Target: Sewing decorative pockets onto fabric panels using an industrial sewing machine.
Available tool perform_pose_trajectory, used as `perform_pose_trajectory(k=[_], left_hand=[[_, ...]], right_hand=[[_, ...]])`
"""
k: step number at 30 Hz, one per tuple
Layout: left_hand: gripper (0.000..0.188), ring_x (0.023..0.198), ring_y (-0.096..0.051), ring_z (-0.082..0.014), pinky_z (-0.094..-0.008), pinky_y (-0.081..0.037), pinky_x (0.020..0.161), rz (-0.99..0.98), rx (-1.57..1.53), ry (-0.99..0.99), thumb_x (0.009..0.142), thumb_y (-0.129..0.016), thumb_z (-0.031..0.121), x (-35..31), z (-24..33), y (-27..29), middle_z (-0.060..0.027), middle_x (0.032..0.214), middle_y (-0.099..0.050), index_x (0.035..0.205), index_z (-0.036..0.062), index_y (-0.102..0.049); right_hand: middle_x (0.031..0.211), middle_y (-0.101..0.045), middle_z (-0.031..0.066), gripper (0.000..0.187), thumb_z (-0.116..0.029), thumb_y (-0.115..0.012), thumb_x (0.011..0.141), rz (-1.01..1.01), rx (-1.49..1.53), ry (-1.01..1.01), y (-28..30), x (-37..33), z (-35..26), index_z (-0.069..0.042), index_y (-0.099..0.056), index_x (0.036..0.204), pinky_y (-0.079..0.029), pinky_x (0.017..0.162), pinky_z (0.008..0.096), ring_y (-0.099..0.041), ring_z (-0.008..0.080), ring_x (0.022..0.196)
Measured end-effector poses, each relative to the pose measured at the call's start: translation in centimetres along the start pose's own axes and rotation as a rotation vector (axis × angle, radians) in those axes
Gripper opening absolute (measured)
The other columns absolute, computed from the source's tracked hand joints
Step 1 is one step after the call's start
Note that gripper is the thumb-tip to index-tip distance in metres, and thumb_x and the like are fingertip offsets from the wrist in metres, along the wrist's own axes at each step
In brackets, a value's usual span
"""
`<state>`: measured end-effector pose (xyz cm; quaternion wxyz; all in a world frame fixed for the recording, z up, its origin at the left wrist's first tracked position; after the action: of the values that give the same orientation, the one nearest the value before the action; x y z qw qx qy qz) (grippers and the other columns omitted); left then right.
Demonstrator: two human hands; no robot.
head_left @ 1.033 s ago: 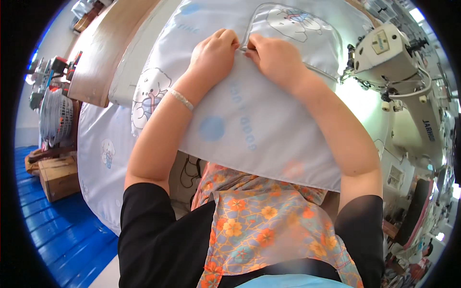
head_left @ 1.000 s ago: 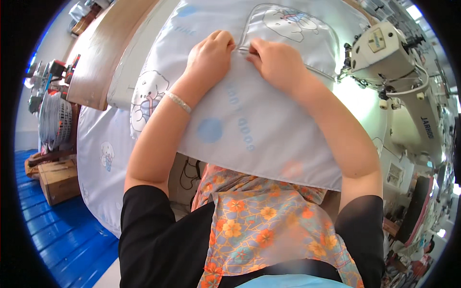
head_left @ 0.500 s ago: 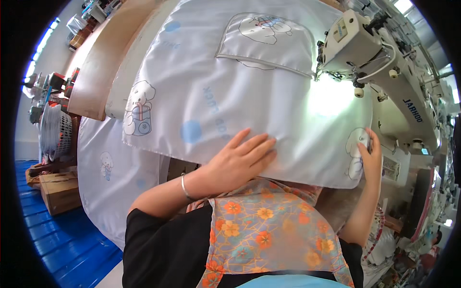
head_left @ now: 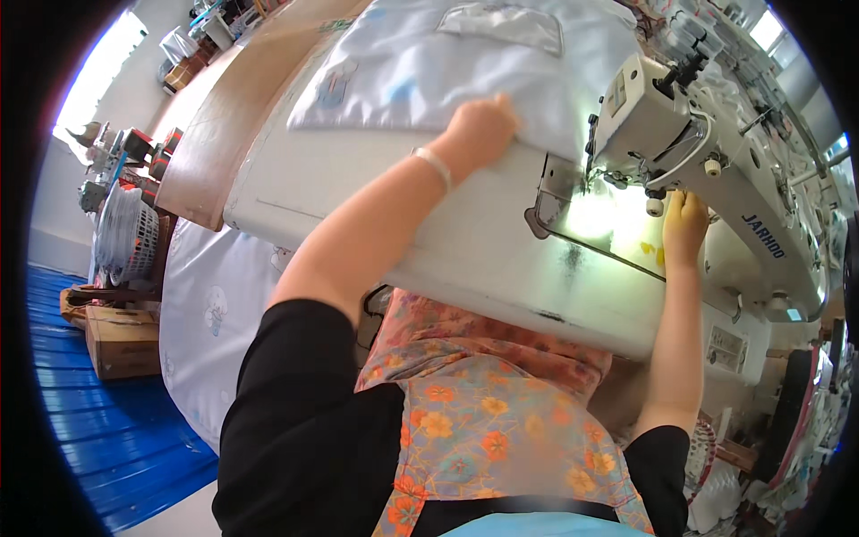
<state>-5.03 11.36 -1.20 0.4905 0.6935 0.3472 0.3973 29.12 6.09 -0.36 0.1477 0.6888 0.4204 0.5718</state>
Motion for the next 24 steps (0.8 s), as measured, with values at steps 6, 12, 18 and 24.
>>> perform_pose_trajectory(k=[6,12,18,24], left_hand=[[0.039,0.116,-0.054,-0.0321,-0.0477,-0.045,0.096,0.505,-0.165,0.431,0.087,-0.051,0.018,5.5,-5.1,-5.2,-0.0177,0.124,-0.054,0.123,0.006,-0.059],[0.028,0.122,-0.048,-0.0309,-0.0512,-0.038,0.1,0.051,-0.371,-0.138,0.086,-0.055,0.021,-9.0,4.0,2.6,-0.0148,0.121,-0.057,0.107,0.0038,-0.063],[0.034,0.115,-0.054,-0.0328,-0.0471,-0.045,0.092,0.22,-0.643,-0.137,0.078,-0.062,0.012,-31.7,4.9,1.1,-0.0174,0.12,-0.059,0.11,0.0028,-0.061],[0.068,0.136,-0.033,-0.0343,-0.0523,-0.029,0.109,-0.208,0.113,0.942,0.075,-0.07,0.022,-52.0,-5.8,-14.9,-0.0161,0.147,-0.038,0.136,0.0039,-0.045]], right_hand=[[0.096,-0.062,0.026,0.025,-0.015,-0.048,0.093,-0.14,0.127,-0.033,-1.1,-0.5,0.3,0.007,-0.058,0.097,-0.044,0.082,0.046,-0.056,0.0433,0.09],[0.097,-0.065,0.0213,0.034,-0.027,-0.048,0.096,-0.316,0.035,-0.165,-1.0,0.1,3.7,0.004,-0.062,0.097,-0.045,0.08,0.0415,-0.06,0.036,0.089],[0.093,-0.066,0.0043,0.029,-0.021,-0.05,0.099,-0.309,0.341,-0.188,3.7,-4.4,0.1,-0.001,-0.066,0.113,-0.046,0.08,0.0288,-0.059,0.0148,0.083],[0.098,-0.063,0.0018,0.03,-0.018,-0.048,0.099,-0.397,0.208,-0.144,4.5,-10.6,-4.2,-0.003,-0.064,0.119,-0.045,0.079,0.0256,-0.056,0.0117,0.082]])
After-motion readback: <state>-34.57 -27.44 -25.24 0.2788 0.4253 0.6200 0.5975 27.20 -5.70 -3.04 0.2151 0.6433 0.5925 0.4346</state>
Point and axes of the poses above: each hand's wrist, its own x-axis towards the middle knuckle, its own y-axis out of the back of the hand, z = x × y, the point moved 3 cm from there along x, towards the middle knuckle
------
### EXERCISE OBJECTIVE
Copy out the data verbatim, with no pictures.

### EXPECTED OUTPUT
Target: Sewing decorative pockets onto fabric panels using an industrial sewing machine.
Available tool perform_pose_trajectory, used as `perform_pose_trajectory(k=[_], left_hand=[[_, ...]], right_hand=[[_, ...]])`
"""
k: step number at 30 Hz, one per tuple
Layout: left_hand: gripper (0.000..0.188), ring_x (0.023..0.198), ring_y (-0.096..0.051), ring_z (-0.082..0.014), pinky_z (-0.094..-0.008), pinky_y (-0.081..0.037), pinky_x (0.020..0.161), rz (-0.99..0.98), rx (-1.57..1.53), ry (-0.99..0.99), thumb_x (0.009..0.142), thumb_y (-0.129..0.016), thumb_z (-0.031..0.121), x (-35..31), z (-24..33), y (-27..29), middle_z (-0.060..0.027), middle_x (0.032..0.214), middle_y (-0.099..0.050), index_x (0.035..0.205), index_z (-0.036..0.062), index_y (-0.102..0.049); right_hand: middle_x (0.031..0.211), middle_y (-0.101..0.045), middle_z (-0.031..0.066), gripper (0.000..0.187), thumb_z (-0.116..0.029), thumb_y (-0.115..0.012), thumb_x (0.011..0.141), rz (-1.01..1.01), rx (-1.49..1.53), ry (-1.01..1.01), y (-28..30), x (-37..33), z (-35..26), index_z (-0.069..0.042), index_y (-0.099..0.056), index_x (0.036..0.204), pinky_y (-0.079..0.029), pinky_x (0.017..0.162), pinky_z (0.008..0.096), ring_y (-0.099..0.041), ring_z (-0.008..0.080), ring_x (0.022..0.196)
Measured end-effector poses, each relative to the pose measured at the call's start: translation in centimetres along the start pose's own axes and rotation as a rotation vector (axis × angle, radians) in those axes
Gripper opening absolute (measured)
The other columns absolute, computed from the source's tracked hand joints
Step 1 is one step after the call's start
Note that gripper is the thumb-tip to index-tip distance in metres, and thumb_x and the like are fingertip offsets from the wrist in metres, along the wrist's own axes at each step
In brackets, a value's usual span
"""
`<state>`: measured end-effector pose (xyz cm; quaternion wxyz; all in a world frame fixed for the recording, z up, its origin at the left wrist's first tracked position; after the action: of the values that give the same orientation, the one nearest the value before the action; x y z qw qx qy qz) (grippers and the other columns omitted); left then right.
Demonstrator: two human hands; no robot.
head_left @ 1.033 s ago: 
head_left @ 1.000 s ago: 
head_left @ 0.500 s ago: 
head_left @ now: 
<state>-5.03 11.36 -1.20 0.4905 0.6935 0.3472 0.3973 29.12 6.09 -0.36 0.1477 0.6888 0.4204 0.5718</state>
Motion for the next 24 steps (0.8 s), as measured, with values at steps 6, 12, 18 and 24.
>>> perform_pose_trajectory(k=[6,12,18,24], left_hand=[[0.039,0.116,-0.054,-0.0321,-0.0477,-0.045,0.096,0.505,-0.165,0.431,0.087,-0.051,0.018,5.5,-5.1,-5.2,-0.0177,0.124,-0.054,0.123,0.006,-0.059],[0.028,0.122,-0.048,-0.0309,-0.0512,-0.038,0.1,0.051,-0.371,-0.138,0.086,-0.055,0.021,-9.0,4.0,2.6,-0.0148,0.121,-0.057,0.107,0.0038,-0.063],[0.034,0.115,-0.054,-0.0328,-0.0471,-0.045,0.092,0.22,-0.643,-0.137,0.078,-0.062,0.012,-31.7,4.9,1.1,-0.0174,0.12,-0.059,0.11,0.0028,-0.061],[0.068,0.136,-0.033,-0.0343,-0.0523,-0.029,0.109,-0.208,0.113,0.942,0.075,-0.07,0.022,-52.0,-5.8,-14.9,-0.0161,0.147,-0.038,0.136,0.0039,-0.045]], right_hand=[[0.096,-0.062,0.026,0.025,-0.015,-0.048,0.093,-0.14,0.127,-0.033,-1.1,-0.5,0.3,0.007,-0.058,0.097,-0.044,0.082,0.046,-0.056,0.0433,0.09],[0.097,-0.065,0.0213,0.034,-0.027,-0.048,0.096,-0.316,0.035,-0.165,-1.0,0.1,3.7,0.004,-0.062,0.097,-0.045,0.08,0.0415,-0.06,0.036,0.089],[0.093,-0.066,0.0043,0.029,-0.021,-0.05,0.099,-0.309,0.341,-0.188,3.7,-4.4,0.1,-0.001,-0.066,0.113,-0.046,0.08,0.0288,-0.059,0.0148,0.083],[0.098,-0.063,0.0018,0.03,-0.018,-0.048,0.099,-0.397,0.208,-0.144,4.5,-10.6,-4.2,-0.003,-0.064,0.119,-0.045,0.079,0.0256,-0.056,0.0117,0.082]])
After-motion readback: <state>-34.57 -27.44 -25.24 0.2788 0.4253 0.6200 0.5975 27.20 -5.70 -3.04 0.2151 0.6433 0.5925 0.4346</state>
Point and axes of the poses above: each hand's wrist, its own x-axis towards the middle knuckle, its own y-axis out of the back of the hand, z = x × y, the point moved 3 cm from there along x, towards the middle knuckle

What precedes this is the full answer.